Type out the listing below exactly. Pictures stay out of it.
- - - - -
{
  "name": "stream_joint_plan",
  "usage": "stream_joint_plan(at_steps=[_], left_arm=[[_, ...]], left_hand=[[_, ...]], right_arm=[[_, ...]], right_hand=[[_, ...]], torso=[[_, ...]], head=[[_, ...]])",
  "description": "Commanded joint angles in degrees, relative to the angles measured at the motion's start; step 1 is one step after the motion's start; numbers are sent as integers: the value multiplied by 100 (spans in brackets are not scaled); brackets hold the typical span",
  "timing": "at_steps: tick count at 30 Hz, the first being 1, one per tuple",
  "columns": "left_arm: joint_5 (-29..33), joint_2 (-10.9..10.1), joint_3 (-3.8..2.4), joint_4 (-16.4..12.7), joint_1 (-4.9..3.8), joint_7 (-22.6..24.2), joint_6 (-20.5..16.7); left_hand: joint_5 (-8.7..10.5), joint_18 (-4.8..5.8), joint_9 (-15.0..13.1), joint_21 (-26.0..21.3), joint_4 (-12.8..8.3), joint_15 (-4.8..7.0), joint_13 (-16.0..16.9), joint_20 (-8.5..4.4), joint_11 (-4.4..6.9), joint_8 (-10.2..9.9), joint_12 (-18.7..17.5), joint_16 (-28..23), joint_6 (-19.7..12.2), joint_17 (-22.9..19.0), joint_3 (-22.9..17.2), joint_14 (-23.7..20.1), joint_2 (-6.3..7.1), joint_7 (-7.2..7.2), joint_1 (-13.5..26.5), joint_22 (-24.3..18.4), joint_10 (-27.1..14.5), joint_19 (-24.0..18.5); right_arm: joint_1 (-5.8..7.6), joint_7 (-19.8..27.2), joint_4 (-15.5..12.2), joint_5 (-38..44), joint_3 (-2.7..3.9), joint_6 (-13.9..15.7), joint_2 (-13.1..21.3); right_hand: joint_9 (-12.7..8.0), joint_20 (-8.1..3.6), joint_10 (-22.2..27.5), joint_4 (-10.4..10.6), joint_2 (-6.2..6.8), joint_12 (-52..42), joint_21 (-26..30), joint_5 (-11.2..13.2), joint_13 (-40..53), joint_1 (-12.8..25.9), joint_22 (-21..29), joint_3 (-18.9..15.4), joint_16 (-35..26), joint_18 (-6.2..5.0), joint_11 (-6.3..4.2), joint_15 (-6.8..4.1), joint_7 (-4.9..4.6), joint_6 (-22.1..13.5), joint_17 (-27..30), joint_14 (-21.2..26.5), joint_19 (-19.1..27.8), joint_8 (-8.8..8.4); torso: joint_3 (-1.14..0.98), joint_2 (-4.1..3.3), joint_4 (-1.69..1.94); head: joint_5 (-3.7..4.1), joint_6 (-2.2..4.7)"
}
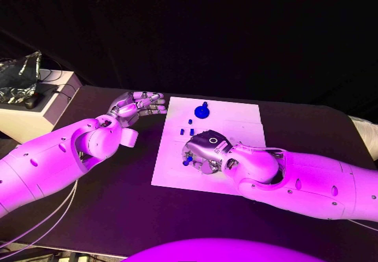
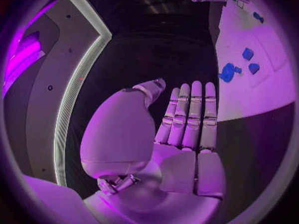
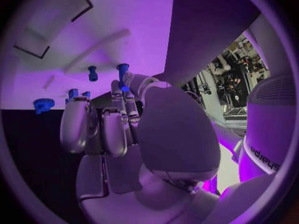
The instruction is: Assemble the parts on the task board
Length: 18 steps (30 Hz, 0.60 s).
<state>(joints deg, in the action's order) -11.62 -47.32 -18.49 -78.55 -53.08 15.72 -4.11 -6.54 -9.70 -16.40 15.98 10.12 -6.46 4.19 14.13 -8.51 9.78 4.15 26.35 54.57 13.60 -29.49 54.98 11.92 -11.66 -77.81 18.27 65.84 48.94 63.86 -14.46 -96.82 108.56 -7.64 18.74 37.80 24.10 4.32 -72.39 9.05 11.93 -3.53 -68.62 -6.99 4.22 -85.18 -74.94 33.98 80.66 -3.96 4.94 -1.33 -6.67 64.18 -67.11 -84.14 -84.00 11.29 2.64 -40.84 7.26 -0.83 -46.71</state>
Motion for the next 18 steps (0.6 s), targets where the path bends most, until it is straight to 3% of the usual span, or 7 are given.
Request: stream_joint_plan(at_steps=[1,5,9,13,18], left_arm=[[17,7,-4,-13,-2,30,86],[17,6,-4,-15,-2,29,85],[17,4,-4,-17,-2,27,84],[17,-2,-4,-16,-2,24,75],[17,-9,-4,-18,-2,20,74]], left_hand=[[3,-74,9,-20,20,4,8,-15,-13,12,-27,-16,-7,5,14,40,-16,-15,-25,-5,-25,39],[3,-74,9,-20,20,4,8,-15,-13,12,-27,-16,-7,5,14,40,-16,-15,-25,-5,-25,39],[3,-74,9,-20,20,4,8,-15,-13,12,-27,-16,-7,5,14,40,-16,-15,-25,-5,-25,39],[3,-74,12,-36,25,4,9,-15,-14,12,-27,-32,-6,17,21,44,-21,-15,-30,-18,-27,48],[3,-74,12,-36,25,4,9,-15,-14,12,-27,-32,-6,17,21,44,-21,-15,-30,-18,-27,48]], right_arm=[[-9,-28,4,101,-7,-201,-5],[-10,23,32,87,-13,-189,-42],[-13,121,70,34,-30,-127,-81],[-19,218,90,-30,-49,44,-102],[-22,287,96,-105,-58,171,-108]], right_hand=[[5,-48,-247,-224,-44,-16,0,-15,12,21,-441,241,24,-4,-193,-33,-28,13,4,-156,-139,18],[19,-36,-159,-271,-26,4,21,-12,-7,114,-438,278,15,-6,-162,-10,-59,-60,28,-150,-130,-1],[26,1,-27,-233,79,-2,44,-151,-28,383,-436,177,18,-6,-117,36,-90,-173,35,-147,-121,-45],[-49,34,148,-109,255,9,71,24,-45,675,-430,28,17,-12,-87,62,-87,-499,58,-141,-115,-240],[-71,47,299,-90,306,9,96,54,-52,716,-421,-7,16,-16,-72,73,-77,-587,68,-138,-112,-294]], torso=[[2,-1,-2],[1,-3,0],[2,-1,5],[1,-3,3],[1,-3,-3]], head=[[2,-6],[2,-10],[-2,-11],[-3,-12],[-3,-19]])
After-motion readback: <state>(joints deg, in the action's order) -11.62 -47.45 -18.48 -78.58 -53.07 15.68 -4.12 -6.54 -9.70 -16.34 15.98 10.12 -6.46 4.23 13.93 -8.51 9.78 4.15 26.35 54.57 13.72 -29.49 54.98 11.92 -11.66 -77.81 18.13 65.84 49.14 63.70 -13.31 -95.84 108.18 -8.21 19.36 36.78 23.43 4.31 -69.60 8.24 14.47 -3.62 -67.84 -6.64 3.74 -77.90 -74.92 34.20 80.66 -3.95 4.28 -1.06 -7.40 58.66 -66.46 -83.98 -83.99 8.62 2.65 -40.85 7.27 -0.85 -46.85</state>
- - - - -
- Written solution -
{
  "name": "stream_joint_plan",
  "usage": "stream_joint_plan(at_steps=[_], left_arm=[[_, ...]], left_hand=[[_, ...]], right_arm=[[_, ...]], right_hand=[[_, ...]], torso=[[_, ...]], head=[[_, ...]])",
  "description": "Commanded joint angles in degrees, relative to the angles measured at the motion's start; step 1 is one step after the motion's start; numbers are sent as integers: the value multiplied by 100 (spans in brackets are not scaled); brackets hold the typical span",
  "timing": "at_steps: tick count at 30 Hz, the first being 1, one per tuple",
  "columns": "left_arm: joint_5 (-29..33), joint_2 (-10.9..10.1), joint_3 (-3.8..2.4), joint_4 (-16.4..12.7), joint_1 (-4.9..3.8), joint_7 (-22.6..24.2), joint_6 (-20.5..16.7); left_hand: joint_5 (-8.7..10.5), joint_18 (-4.8..5.8), joint_9 (-15.0..13.1), joint_21 (-26.0..21.3), joint_4 (-12.8..8.3), joint_15 (-4.8..7.0), joint_13 (-16.0..16.9), joint_20 (-8.5..4.4), joint_11 (-4.4..6.9), joint_8 (-10.2..9.9), joint_12 (-18.7..17.5), joint_16 (-28..23), joint_6 (-19.7..12.2), joint_17 (-22.9..19.0), joint_3 (-22.9..17.2), joint_14 (-23.7..20.1), joint_2 (-6.3..7.1), joint_7 (-7.2..7.2), joint_1 (-13.5..26.5), joint_22 (-24.3..18.4), joint_10 (-27.1..14.5), joint_19 (-24.0..18.5); right_arm: joint_1 (-5.8..7.6), joint_7 (-19.8..27.2), joint_4 (-15.5..12.2), joint_5 (-38..44), joint_3 (-2.7..3.9), joint_6 (-13.9..15.7), joint_2 (-13.1..21.3); right_hand: joint_9 (-12.7..8.0), joint_20 (-8.1..3.6), joint_10 (-22.2..27.5), joint_4 (-10.4..10.6), joint_2 (-6.2..6.8), joint_12 (-52..42), joint_21 (-26..30), joint_5 (-11.2..13.2), joint_13 (-40..53), joint_1 (-12.8..25.9), joint_22 (-21..29), joint_3 (-18.9..15.4), joint_16 (-35..26), joint_18 (-6.2..5.0), joint_11 (-6.3..4.2), joint_15 (-6.8..4.1), joint_7 (-4.9..4.6), joint_6 (-22.1..13.5), joint_17 (-27..30), joint_14 (-21.2..26.5), joint_19 (-19.1..27.8), joint_8 (-8.8..8.4); torso: joint_3 (-1.14..0.98), joint_2 (-4.1..3.3), joint_4 (-1.69..1.94); head: joint_5 (-3.7..4.1), joint_6 (-2.2..4.7)"
}
The instruction is: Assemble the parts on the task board
Length: 18 steps (30 Hz, 0.60 s).
<state>(joints deg, in the action's order) -11.62 -47.32 -18.49 -78.55 -53.08 15.72 -4.11 -6.54 -9.70 -16.40 15.98 10.12 -6.46 4.19 14.13 -8.51 9.78 4.15 26.35 54.57 13.60 -29.49 54.98 11.92 -11.66 -77.81 18.27 65.84 48.94 63.86 -14.46 -96.82 108.56 -7.64 18.74 37.80 24.10 4.32 -72.39 9.05 11.93 -3.53 -68.62 -6.99 4.22 -85.18 -74.94 33.98 80.66 -3.96 4.94 -1.33 -6.67 64.18 -67.11 -84.14 -84.00 11.29 2.64 -40.84 7.26 -0.83 -46.71</state>
Motion for the next 18 steps (0.6 s), targets where the path bends most, until it is straight to 3% of the usual span, or 7 are given.
Request: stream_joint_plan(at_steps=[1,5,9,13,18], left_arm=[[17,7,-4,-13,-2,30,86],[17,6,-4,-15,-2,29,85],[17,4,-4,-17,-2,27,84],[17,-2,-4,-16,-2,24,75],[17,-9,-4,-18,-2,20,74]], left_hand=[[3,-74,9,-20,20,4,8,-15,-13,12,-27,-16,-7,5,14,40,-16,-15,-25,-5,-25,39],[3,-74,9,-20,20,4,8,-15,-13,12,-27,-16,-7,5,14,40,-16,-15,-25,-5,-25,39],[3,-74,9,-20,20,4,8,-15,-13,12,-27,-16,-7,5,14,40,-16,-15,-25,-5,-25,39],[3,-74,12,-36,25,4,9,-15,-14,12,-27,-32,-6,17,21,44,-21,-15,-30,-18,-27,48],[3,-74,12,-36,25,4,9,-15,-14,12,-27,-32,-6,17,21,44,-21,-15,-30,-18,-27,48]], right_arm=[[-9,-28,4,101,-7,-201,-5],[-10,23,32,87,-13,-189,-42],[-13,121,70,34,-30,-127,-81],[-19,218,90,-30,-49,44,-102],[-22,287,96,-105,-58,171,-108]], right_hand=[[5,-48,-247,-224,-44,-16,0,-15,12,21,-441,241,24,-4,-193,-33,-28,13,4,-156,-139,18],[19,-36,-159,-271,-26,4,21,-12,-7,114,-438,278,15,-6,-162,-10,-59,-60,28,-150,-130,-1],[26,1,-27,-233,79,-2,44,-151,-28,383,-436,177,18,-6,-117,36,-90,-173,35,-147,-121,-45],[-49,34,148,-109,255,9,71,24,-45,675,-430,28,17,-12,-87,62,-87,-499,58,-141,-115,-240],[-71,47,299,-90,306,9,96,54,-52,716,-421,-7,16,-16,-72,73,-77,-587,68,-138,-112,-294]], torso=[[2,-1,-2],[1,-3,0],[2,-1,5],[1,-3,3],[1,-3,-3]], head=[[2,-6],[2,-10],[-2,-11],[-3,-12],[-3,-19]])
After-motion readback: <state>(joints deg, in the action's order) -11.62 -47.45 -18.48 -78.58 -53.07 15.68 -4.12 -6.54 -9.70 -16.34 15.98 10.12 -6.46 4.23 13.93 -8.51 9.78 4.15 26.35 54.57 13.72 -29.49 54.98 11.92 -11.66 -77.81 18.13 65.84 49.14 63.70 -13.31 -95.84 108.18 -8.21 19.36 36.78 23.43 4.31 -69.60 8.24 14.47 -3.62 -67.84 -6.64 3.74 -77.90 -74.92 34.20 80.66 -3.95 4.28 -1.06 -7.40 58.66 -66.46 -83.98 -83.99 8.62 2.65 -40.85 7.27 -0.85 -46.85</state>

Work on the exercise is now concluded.